What to work on. Among the lines below, copy exactly those from the one with "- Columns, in" through the one with "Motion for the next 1", counting both ends.

-------

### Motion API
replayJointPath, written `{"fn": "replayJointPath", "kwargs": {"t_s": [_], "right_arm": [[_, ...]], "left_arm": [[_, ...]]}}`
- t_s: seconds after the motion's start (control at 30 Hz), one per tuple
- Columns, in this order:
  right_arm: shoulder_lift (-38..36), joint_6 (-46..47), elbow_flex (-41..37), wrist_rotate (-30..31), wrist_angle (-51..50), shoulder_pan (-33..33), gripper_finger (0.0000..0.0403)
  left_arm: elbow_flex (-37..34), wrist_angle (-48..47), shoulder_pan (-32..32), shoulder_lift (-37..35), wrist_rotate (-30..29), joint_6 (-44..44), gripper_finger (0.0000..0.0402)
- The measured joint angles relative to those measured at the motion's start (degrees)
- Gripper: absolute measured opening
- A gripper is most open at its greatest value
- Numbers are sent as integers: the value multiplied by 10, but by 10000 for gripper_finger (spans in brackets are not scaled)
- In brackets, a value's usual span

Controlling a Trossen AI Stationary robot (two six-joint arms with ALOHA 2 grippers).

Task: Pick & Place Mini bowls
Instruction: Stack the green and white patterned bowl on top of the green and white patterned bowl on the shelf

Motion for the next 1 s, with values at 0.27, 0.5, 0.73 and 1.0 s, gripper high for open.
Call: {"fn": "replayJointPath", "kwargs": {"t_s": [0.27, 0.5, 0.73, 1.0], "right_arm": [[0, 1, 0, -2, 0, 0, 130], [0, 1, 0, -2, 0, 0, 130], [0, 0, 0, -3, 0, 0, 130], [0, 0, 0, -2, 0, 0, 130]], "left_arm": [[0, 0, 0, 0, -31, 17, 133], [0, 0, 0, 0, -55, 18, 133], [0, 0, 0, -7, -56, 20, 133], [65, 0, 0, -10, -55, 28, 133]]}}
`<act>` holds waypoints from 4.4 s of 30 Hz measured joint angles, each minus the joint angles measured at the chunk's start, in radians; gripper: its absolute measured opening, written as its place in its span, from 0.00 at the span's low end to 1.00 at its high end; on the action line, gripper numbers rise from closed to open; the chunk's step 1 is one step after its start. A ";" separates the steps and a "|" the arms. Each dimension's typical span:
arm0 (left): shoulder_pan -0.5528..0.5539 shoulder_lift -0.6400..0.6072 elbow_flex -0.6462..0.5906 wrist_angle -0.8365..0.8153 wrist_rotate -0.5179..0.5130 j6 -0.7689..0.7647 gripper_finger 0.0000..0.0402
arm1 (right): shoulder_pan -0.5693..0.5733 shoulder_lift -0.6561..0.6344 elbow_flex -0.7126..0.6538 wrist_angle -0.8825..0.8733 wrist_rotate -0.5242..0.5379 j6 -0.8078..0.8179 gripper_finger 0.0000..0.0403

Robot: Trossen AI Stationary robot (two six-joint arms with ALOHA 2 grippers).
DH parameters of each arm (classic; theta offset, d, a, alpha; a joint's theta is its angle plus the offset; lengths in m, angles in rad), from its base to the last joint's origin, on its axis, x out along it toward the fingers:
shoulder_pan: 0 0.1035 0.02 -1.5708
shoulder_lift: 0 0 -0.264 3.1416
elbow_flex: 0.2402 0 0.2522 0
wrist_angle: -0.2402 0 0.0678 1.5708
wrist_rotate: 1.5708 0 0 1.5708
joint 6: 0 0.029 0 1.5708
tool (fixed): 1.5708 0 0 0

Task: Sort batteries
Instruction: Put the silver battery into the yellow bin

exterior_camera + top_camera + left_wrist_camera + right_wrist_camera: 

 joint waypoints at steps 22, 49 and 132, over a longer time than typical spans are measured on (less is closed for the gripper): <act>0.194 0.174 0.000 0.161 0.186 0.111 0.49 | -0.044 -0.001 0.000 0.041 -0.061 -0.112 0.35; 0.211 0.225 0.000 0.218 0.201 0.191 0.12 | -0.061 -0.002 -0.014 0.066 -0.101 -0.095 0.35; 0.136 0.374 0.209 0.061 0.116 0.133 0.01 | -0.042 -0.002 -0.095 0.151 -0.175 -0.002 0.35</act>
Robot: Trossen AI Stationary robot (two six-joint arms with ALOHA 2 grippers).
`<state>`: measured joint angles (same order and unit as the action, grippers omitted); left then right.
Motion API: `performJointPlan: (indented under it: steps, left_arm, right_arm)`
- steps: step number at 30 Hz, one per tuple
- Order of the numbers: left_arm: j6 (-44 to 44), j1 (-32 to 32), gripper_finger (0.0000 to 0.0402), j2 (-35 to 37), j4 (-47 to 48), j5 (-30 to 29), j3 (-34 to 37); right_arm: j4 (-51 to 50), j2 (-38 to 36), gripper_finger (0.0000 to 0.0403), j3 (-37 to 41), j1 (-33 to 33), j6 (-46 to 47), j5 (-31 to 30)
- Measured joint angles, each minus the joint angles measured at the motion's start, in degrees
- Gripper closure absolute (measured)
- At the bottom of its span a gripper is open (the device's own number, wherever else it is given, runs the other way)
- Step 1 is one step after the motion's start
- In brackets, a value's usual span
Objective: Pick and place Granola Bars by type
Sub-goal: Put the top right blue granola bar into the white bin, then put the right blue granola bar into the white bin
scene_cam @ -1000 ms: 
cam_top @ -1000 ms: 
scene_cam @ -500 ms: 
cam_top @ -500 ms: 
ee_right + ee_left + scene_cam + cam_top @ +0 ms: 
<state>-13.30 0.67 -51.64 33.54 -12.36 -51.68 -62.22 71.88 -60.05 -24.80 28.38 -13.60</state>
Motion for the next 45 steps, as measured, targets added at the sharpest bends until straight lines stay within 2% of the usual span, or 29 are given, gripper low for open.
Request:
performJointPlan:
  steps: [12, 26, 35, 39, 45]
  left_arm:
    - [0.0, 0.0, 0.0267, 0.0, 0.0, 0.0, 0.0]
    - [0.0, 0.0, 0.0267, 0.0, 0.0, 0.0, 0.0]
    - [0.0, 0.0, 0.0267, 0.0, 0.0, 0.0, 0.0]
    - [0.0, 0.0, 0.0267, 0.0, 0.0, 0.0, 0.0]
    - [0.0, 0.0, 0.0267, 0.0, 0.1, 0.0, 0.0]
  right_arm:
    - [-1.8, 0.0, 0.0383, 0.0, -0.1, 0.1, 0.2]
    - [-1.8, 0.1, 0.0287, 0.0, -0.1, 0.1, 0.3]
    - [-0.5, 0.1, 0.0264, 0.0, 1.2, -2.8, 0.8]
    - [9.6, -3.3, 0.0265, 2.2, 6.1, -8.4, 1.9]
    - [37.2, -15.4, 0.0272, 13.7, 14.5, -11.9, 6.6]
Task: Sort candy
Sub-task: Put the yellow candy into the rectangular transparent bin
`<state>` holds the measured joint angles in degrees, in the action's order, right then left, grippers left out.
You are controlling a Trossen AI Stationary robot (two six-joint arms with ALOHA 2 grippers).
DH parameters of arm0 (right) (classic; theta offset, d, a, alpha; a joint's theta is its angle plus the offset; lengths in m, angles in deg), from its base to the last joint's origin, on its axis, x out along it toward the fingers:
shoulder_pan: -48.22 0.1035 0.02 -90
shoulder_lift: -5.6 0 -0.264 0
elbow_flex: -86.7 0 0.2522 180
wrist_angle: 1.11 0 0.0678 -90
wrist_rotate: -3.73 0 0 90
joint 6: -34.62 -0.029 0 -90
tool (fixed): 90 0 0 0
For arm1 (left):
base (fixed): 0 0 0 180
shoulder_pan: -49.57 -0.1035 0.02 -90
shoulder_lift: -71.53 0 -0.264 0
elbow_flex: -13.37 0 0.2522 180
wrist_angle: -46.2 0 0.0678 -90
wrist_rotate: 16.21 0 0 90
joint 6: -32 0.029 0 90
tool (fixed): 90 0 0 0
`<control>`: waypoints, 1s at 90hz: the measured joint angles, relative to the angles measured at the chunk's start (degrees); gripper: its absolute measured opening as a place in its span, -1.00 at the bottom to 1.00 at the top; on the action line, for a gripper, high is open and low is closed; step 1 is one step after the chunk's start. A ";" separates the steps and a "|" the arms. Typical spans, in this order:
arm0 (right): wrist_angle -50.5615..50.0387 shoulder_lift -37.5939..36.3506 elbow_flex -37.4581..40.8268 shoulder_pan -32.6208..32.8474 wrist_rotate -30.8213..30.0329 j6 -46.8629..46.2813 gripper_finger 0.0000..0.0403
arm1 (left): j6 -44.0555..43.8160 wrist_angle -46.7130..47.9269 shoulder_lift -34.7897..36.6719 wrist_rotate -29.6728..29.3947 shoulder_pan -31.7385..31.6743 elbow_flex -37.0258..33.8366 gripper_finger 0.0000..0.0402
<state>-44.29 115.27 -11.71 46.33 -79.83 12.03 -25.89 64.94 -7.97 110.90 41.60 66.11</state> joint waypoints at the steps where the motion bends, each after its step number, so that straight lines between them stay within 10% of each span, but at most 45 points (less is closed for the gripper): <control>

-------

Task answer.
- Columns, in this order:
  right_arm: shoulder_lift (-38..36), joint_6 (-46..47), elbow_flex (-41..37), wrist_rotate (-30..31), wrist_angle (-51..50), shoulder_pan (-33..33), gripper_finger (0.0000..0.0403)
  left_arm: elbow_flex (-37..34), wrist_angle (-48..47), shoulder_pan (-32..32), shoulder_lift (-37..35), wrist_rotate (-30..29), joint_6 (-44..44), gripper_finger (0.0000..0.0402)
- The measured joint angles relative to those measured at the motion's start (degrees)
- Gripper: absolute measured opening
- A gripper is most open at its greatest value
- Numbers are sent as integers: the value multiplied by 10, but by 10000 for gripper_finger (spans in brackets are not scaled)
- In brackets, a value's usual span

Controlling a Trossen AI Stationary robot (two six-joint arms with ALOHA 2 grippers).

Task: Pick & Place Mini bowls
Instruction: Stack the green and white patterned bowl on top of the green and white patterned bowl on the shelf

Motion for the next 1 s, with values at 0.27, 0.5, 0.73 and 1.0 s, gripper high for open.

This exercise has nothing further to it.